Her hypoxemia increased, and she underwent bronchoalveolar lavage (BAL). PCR testing for P. jirovecii in BAL fluid was positive 39 days after her initial COVID-19 diagnosis, and she was started on trimethoprim-sulfamethoxazole (TMP-SMX). HIV testing was negative, but her CD4 count was 34 cells/mm3. Therapy for PCP was changed to atovaquone due to thrombocytopenia. She improved and was discharged on itraconazole, atovaquone, and a prednisone taper. She was readmitted 81 days after her initial COVID-19 diagnosis with decompensated congestive heart failure, and voriconazole was substituted for itraconazole.

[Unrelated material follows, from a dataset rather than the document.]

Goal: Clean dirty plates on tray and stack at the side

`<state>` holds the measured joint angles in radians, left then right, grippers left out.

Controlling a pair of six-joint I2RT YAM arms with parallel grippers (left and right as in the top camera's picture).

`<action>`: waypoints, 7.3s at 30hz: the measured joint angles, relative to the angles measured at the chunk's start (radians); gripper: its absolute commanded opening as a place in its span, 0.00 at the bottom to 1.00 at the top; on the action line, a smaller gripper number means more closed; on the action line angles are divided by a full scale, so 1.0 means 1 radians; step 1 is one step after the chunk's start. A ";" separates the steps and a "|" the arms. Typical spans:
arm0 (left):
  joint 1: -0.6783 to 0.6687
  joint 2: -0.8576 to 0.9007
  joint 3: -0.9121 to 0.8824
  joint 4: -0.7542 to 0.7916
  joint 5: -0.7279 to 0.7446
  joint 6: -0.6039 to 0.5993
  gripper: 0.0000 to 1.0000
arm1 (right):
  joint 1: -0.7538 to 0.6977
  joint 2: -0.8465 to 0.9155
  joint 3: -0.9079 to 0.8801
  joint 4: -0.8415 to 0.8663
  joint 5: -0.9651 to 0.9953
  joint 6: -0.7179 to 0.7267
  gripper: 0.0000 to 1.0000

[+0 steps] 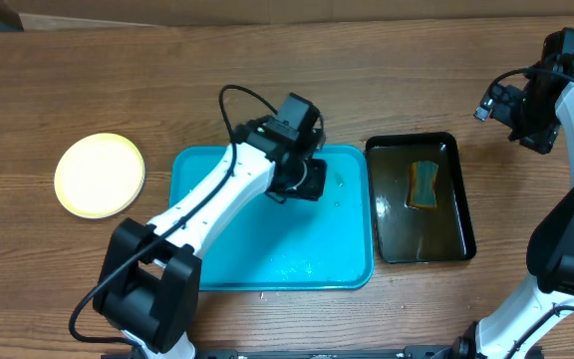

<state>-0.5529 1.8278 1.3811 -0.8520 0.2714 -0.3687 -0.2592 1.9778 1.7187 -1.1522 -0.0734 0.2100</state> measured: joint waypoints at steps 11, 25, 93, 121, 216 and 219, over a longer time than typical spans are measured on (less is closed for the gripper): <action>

She improved and was discharged home on day 101.
Patient 2
A 49-year-old woman with numerous comorbidities (Table 2) including a deceased donor kidney transplant a year before presentation (on prednisone, mycophenolate, and tacrolimus) was admitted for COVID-19. She was treated with remdesivir and dexamethasone, as well as 2 units of anti–severe acute respiratory syndrome coronavirus 2 (SARS-CoV-2) convalescent plasma. Tacrolimus and mycophenolate doses were reduced. She was discharged 6 days after admission to complete a course of dexamethasone for COVID-19, after which she would resume her prior prednisone.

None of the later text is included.